5 — Ensure that your HEC endpoint is terminated with a valid CA-signed SSL/TLS certificate, matching the DNS hostname used to connect to the endpoint.

Amazon Kinesis Firehose strictly requires you to do so. So, what you’ve got to do is import your valid CA-signed SSL/TLS certificates to AWS Certificate Manager before creating or modifying your ELB, and then use that certificate on the ELB.

6 — Enable indexer acknowledgement on the HEC.

This is to ensure that Amazon Kinesis Firehose knows what to do in case of delivery failure.

The HEC, upon receiving an event successfully, immediately sends an HTTP Status 200 to the sender, meaning that event data received is valid. While HEC has precautions in place to prevent data loss, outages or system failures can still occur, resulting in events being lost before they are indexed if acknowledgement is not enabled.

7 — Increase the HEC acknowledge timeout and retry duration for the Splunk destination when setting up your Amazon Kinesis Data Firehose stream.

As we set up our deployment, we almost immediately found out that the default values for these properties were not enough, as we were getting a lot of splashes being delivered to S3. It was only after raising these values that we stopped getting delivery errors.

By increasing the HEC acknowledge timeout and retry duration, you will be allowing Firehose more time to retry delivering the data in case of any failure.

8 — Your ELB endpoint must be publicly accessible with a public IP address.

This is an actual limitation on AWS. For added security, we suggest setting up your ELB with a security group allowing access from Kinesis Data Firehose IP addresses only.

Pay attention to the AWS region where your Kinesis Data Firehose is deployed.
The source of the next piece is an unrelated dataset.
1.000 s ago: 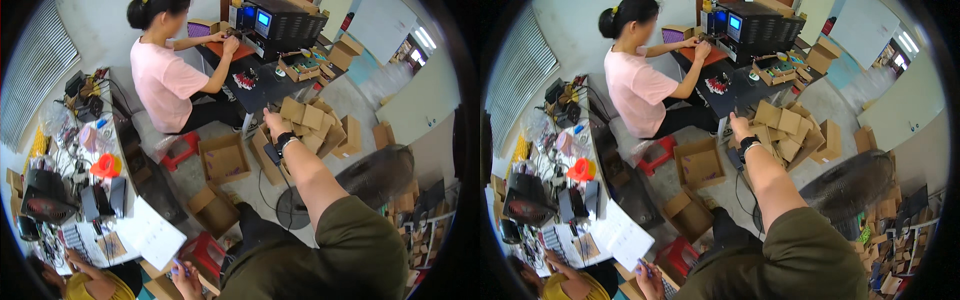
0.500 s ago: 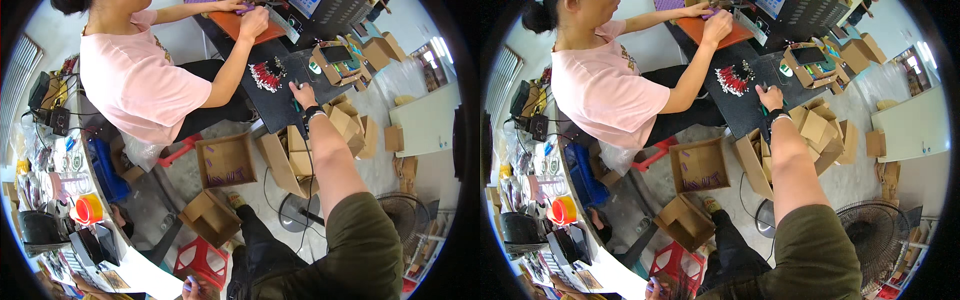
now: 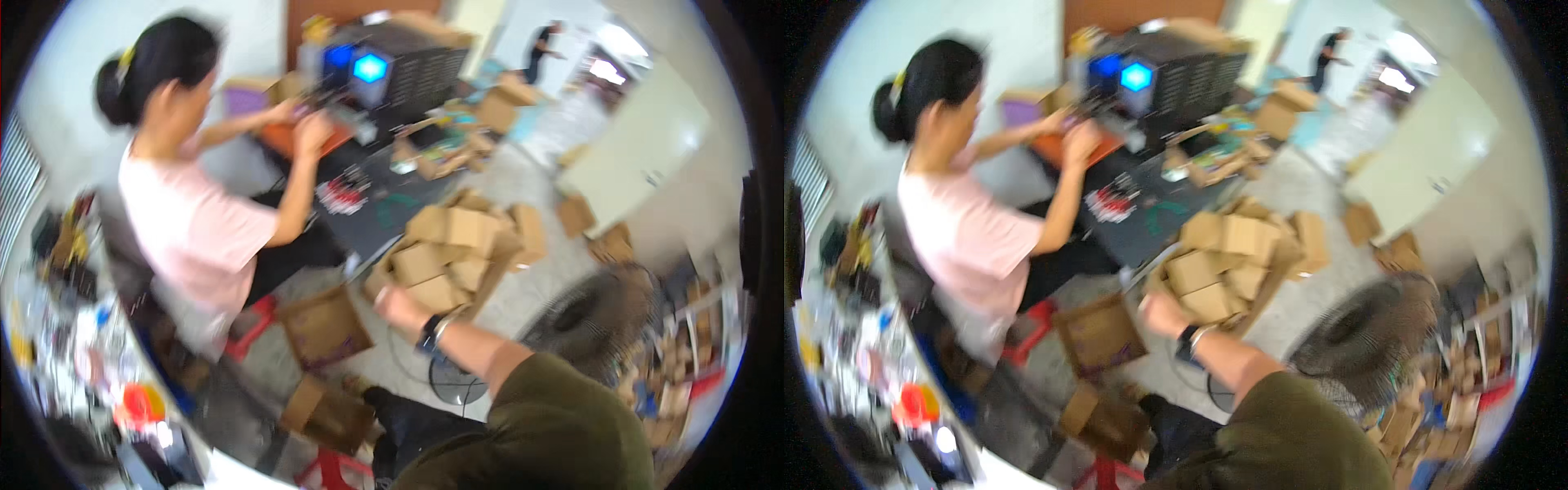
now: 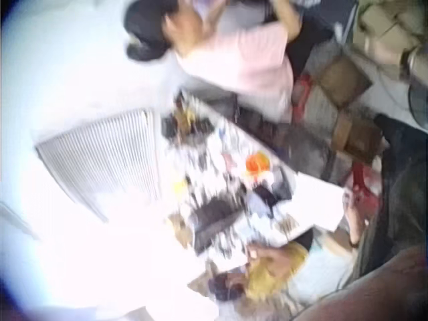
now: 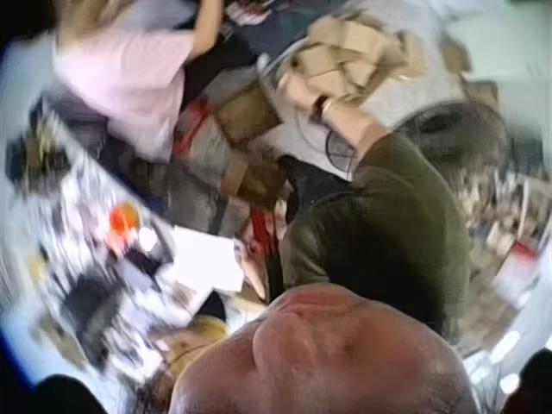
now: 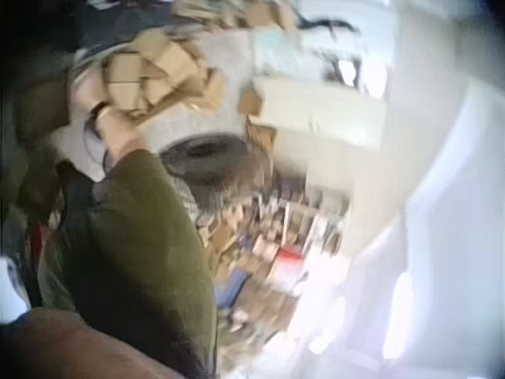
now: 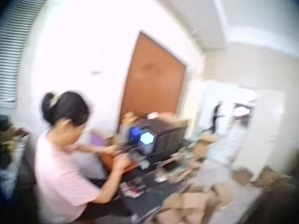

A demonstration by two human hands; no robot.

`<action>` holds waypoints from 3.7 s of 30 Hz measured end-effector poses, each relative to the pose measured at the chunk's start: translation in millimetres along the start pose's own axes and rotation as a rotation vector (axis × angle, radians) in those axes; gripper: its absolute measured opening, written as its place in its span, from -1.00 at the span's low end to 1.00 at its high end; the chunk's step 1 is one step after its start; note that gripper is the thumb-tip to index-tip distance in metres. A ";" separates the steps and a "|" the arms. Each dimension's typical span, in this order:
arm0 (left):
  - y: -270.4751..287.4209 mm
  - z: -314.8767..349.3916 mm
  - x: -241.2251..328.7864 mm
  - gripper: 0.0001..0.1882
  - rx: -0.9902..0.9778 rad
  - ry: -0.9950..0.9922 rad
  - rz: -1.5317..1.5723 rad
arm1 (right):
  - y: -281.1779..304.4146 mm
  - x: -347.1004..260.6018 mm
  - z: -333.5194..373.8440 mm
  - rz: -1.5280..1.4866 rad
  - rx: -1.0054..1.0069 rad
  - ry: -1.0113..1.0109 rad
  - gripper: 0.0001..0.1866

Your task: Sorting and assembling small motors, batteries, and circuit boards in a workshop setting.

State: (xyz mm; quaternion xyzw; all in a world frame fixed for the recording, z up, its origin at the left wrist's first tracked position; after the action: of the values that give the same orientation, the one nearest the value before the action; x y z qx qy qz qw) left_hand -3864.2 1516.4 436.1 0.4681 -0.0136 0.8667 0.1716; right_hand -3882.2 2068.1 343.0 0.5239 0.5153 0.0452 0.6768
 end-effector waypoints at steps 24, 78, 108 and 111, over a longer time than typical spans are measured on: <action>118.7 131.2 -39.5 -0.63 0.107 -0.373 -0.143 | -25.5 -172.5 310.4 0.248 -0.817 0.211 -0.74; 64.4 113.4 -5.7 -0.81 0.441 -0.071 0.883 | -84.0 -261.9 202.6 0.245 -1.126 0.548 -0.70; 0.3 -44.6 194.4 -0.75 0.302 0.035 0.678 | -90.3 -452.3 38.8 -0.773 -1.323 0.273 -0.76; -17.1 -86.2 232.0 -0.76 0.228 -0.148 0.517 | -103.1 -454.5 65.0 -0.894 -1.692 0.025 -0.66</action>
State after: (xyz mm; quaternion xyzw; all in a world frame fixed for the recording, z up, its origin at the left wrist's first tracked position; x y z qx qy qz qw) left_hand -4045.1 1614.4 574.7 0.5273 -0.0475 0.8412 -0.1099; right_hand -4094.4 1705.8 555.4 -0.3844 0.4713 0.1456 0.7803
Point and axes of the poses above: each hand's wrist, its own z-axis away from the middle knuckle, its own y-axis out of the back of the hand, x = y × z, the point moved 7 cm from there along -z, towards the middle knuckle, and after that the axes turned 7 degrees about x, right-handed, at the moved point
To know which IP addresses are used by Kinesis, refer to: Access to Splunk in VPC — Amazon Kinesis Data Firehose.

All Good Things Must Come to an End

At the end of the day, we achieved what we wanted. Data is in Splunk, in what we’d call an elegant way. The greatest advantage from such an architecture pertains to the centralized management of the data collection mechanism in a single, unique, AWS account. And that is, for sure, something to value.

The only thing needed to configure on other AWS accounts are the CloudWatch Logs subscription filters, which are a fairly easy thing to set up and very unlikely to raise any errors. Errors may occur, yes, but on a completely different end of the architecture, as explained.

Hope you enjoyed the article. Happy Splunking. Happy AWS-ing!!!